Set down the listing below again, exactly as written.

++++++

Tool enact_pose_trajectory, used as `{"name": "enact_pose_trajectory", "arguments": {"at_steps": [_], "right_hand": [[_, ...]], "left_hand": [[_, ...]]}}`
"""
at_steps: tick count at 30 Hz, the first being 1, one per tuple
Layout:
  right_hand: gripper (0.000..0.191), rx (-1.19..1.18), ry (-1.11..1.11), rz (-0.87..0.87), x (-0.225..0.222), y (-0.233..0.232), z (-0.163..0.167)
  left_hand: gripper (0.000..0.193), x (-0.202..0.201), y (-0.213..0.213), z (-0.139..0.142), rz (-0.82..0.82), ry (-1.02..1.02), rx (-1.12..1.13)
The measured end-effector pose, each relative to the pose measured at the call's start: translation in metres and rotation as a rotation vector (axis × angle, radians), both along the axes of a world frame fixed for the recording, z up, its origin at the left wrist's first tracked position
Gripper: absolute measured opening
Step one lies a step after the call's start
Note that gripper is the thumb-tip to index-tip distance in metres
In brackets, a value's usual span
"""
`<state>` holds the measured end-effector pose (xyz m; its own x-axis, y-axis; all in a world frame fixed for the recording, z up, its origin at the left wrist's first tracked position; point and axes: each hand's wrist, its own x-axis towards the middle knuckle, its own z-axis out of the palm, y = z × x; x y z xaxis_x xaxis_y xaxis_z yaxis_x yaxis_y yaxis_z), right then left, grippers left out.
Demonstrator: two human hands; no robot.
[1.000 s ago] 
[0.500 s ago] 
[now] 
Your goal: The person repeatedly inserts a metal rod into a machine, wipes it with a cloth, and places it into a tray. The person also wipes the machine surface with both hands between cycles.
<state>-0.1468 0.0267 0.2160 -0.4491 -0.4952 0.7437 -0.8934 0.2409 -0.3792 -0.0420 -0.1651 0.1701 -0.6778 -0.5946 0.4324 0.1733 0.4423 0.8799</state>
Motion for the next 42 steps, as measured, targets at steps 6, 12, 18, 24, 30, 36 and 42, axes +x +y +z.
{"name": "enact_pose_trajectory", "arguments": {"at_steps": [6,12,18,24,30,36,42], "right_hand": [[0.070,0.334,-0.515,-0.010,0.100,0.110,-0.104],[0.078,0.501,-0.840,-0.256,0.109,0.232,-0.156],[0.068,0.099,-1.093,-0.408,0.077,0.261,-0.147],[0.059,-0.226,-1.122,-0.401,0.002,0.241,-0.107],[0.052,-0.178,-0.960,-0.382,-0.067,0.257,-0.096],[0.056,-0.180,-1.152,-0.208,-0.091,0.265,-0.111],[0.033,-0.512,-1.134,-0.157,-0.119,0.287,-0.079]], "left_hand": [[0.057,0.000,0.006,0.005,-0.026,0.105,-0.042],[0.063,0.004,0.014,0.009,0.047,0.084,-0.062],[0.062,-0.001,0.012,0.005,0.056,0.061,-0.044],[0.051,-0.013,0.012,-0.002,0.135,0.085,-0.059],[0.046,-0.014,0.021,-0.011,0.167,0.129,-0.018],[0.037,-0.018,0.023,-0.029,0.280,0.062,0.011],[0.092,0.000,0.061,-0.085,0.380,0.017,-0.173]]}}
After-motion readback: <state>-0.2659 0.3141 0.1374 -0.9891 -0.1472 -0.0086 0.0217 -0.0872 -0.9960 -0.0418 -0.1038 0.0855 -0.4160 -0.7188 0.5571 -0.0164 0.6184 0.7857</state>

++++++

Output of the exercise
Tool enact_pose_trajectory, used as `{"name": "enact_pose_trajectory", "arguments": {"at_steps": [_], "right_hand": [[_, ...]], "left_hand": [[_, ...]]}}`
"""
at_steps: tick count at 30 Hz, the first being 1, one per tuple
Layout:
  right_hand: gripper (0.000..0.191), rx (-1.19..1.18), ry (-1.11..1.11), rz (-0.87..0.87), x (-0.225..0.222), y (-0.233..0.232), z (-0.163..0.167)
  left_hand: gripper (0.000..0.193), x (-0.202..0.201), y (-0.213..0.213), z (-0.139..0.142), rz (-0.82..0.82), ry (-1.02..1.02), rx (-1.12..1.13)
The measured end-effector pose, each relative to the pose measured at the call's start: translation in metres and rotation as a rotation vector (axis × angle, radians), both along the axes of a world frame fixed for the recording, z up, its origin at the left wrist's first tracked position
Gripper: absolute measured opening
Step one lies a step after the call's start
Note that gripper is the thumb-tip to index-tip distance in metres
In brackets, a value's usual span
"""
`<state>` holds the measured end-effector pose (xyz m; its own x-axis, y-axis; all in a world frame fixed for the recording, z up, its origin at the left wrist's first tracked position; point and axes: each hand's wrist, its own x-axis towards the middle knuckle, its own z-axis out of the palm, y = z × x; x y z xaxis_x xaxis_y xaxis_z yaxis_x yaxis_y yaxis_z), right then left, grippers left out.
Demonstrator: two human hands; no robot.
[1.000 s ago] 
[0.500 s ago] 
[now] 
Your goal: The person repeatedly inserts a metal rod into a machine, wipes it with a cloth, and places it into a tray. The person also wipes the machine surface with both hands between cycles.
<state>-0.1468 0.0267 0.2160 -0.4491 -0.4952 0.7437 -0.8934 0.2409 -0.3792 -0.0420 -0.1651 0.1701 -0.6778 -0.5946 0.4324 0.1733 0.4423 0.8799</state>
Motion for the next 42 steps, as measured, targets at steps 6, 12, 18, 24, 30, 36 and 42, axes +x +y +z.
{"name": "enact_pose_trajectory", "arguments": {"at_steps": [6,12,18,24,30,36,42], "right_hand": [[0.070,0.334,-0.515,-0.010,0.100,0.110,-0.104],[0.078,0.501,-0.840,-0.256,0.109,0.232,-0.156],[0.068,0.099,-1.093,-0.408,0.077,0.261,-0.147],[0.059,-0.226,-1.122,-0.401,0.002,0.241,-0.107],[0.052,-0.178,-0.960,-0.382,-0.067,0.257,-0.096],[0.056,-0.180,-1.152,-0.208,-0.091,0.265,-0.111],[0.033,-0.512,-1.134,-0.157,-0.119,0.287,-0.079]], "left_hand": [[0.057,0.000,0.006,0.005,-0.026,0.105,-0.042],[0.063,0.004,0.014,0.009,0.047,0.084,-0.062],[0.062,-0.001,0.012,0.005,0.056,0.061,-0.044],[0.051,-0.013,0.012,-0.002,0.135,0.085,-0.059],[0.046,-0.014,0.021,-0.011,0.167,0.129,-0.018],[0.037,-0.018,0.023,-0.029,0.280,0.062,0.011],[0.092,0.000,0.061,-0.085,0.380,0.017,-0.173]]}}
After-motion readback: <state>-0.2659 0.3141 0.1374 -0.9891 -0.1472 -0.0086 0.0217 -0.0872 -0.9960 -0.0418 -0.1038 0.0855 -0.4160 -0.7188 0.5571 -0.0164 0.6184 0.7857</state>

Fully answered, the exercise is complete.